心にうつりゆくよしなしごとを<思う存分>書きつくればあやしうこそものぐるほしけれ

いらざる感情摩擦を誘起しないか?USスチール買収

2024年04月17日 07時38分39秒 | 政治
 「日本企業による総額141億2600万ドル(約2兆100億円)に上る巨額買収の成否が、米国の大統領選挙に翻弄されている。日本製鉄は昨年12月、米鉄鋼大手USスチールの買収で同社と合意したと発表した。
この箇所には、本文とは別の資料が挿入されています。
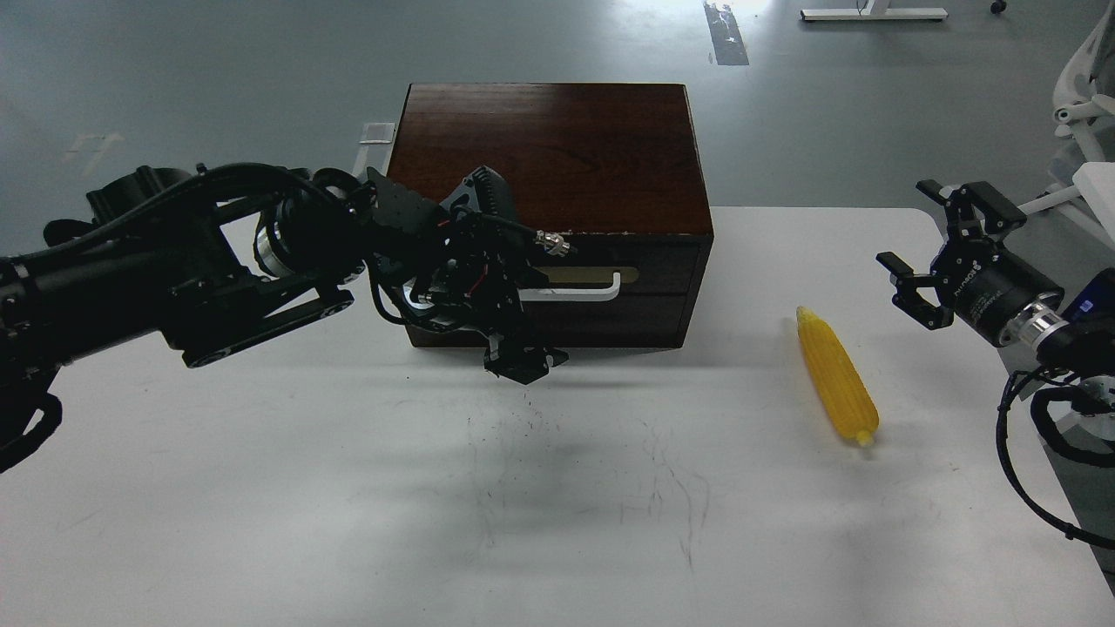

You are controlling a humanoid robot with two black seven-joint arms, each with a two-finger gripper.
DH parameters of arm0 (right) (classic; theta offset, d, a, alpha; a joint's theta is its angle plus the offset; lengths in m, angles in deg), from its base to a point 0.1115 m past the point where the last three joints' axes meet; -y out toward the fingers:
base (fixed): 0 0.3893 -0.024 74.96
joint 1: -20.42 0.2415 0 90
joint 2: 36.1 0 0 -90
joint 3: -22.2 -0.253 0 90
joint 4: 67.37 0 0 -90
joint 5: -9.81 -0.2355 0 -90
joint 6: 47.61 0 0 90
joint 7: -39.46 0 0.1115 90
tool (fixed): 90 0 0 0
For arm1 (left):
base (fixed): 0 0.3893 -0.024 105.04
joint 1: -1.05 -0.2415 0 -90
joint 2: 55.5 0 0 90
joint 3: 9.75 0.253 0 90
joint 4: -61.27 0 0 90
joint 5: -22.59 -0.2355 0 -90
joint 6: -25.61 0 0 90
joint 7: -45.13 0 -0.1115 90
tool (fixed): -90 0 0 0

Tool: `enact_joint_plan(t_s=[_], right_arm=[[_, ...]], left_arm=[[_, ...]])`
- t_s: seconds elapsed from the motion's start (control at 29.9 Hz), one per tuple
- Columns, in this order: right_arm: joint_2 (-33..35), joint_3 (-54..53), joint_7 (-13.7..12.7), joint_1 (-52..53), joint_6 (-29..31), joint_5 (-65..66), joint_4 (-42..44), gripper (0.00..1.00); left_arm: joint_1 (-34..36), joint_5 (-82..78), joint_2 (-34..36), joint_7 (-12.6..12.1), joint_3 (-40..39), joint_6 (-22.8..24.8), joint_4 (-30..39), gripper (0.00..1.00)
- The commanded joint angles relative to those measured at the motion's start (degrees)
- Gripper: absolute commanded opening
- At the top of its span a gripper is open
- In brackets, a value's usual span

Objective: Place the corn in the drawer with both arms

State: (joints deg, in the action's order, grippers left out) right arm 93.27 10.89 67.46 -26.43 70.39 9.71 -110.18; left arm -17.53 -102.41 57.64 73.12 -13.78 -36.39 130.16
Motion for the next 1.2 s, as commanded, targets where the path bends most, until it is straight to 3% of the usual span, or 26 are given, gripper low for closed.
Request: enact_joint_plan(t_s=[0.0,0.43,0.9,1.17], right_arm=[[0.1,0.0,0.0,0.0,0.0,0.0,0.0,1.00],[0.1,0.0,0.0,0.0,0.0,0.0,0.0,1.00],[0.2,0.0,0.0,0.0,0.0,0.0,0.0,1.00],[1.3,-0.1,0.0,-0.1,0.0,0.0,0.0,1.00]], left_arm=[[0.0,0.0,0.0,0.0,0.3,0.0,-0.6,0.99],[-0.8,0.0,0.1,0.0,0.3,0.0,1.4,0.99],[-0.9,0.0,1.6,0.0,3.0,0.0,9.9,0.99],[-0.9,0.0,6.1,0.0,3.0,0.0,18.6,0.99]])
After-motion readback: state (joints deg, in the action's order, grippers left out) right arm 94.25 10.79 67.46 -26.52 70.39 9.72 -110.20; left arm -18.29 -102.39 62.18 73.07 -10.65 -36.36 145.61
しかし、かつて粗鋼生産量世界一を誇った<米国の象徴>買収に対し、全米鉄鋼労組(USW)や米連邦議会の一部議員が反対を表明すると、トランプ前大統領も阻止を宣言。負けじとバイデン大統領までもが反対姿勢を明言し、11月の米大統領選を争う前職と現職がそろって反対する異例の事態に発展している」(2024/04/12時事)
日本製鉄㈱によるUSスチール社の買収という第一報を聞いた時、筆者は心底びっくりした。1980年代のジャパン・アズナンバーワンなどと言われていた成金時代なら、エンパイア=ステートビルの買収などという驚天動地の「大買収事件」にも驚かなかったが、なにしろ世界ベスト100企業にトヨタ自動車一社を数えるのみというほどに衰弱し切った日本の企業が20世紀の大半を生産量世界一を続けてきたUSスチールを買収すると聞けば一体全体どこの国の話だ?と驚いてしまった。
そこで世界の国別粗鋼生産量がどうなっているのかとネットで調べてみると、筆者の頭に残留していた記憶は全く役に立たず、なんと中国が世界一の生産国で日本の10倍以上、次いでインドにも抜かれて日本はその約6割レベルだ。以下、日本と並んでアメリカ、ロシア、ドイツ、韓国などがドングリの背比べ状況になっていることが分かった。かつての鉄鋼王国アメリカとドイツが並んでいるとはいえ日本より粗鋼生産量が低いという産業構造の変化の大きさに大いに驚いた次第である。「鉄は力なり」と言ったのは19世紀ドイツの宰相ビスマルクだが、もはやこれは全くの死語になっていることが分かるのである。
と、ここまで考えてきて別の思いが湧いてきた。現代は、20世紀的観念たる粗鋼生産量にこだわる時代ではもはやないこと、そんな時代に国をあげてUSスチールの企業買収とはアナクロニズムではないのか?・・と。
ましてや、もっとアナクロな今秋の米大統領候補老体の二人ともがUSスチール売却反対を公約しているという事実。日米の国民感情にいらざる摩擦を誘起しないか?